**THE TASK:** Quote each line exactly, from the line that contains "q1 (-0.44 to" down to the last line of the listing, and no other lines.

========================

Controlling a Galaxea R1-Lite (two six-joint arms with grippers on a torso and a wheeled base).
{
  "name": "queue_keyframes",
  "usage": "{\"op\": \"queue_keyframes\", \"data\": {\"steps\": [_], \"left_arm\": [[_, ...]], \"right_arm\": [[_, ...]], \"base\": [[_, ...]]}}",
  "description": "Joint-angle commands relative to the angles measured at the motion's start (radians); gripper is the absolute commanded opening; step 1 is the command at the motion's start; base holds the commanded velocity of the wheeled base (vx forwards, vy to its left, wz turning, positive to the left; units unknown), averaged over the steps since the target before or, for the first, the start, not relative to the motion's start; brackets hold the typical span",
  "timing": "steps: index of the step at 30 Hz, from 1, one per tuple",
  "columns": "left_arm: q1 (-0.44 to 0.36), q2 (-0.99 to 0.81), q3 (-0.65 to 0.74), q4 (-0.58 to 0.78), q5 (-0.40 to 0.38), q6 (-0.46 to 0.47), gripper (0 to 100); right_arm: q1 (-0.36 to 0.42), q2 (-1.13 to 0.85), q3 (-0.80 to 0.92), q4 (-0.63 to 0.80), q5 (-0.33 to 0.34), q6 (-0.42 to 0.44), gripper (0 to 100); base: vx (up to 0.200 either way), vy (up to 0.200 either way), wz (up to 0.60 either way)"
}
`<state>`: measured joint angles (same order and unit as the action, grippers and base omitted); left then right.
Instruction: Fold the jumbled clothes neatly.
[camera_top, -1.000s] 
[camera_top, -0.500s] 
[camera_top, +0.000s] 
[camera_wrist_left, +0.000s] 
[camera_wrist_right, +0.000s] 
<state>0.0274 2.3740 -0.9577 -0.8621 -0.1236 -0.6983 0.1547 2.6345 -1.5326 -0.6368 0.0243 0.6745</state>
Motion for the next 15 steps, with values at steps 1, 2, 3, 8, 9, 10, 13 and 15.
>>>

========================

**EXERCISE SOLUTION:**
  "columns": "left_arm: q1 (-0.44 to 0.36), q2 (-0.99 to 0.81), q3 (-0.65 to 0.74), q4 (-0.58 to 0.78), q5 (-0.40 to 0.38), q6 (-0.46 to 0.47), gripper (0 to 100); right_arm: q1 (-0.36 to 0.42), q2 (-1.13 to 0.85), q3 (-0.80 to 0.92), q4 (-0.63 to 0.80), q5 (-0.33 to 0.34), q6 (-0.42 to 0.44), gripper (0 to 100); base: vx (up to 0.200 either way), vy (up to 0.200 either way), wz (up to 0.60 either way)"
}
`<state>`: measured joint angles (same order and unit as the action, grippers and base omitted); left then right.
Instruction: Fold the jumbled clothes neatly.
[camera_top, -1.000s] 
[camera_top, -0.500s] 
[camera_top, +0.000s] 
[camera_wrist_left, +0.000s] 
[camera_wrist_right, +0.000s] 
<state>0.0274 2.3740 -0.9577 -0.8621 -0.1236 -0.6983 0.1547 2.6345 -1.5326 -0.6368 0.0243 0.6745</state>
Motion for the next 15 steps, with values at steps 1, 2, 3, 8, 9, 10, 13 and 15.
>>>

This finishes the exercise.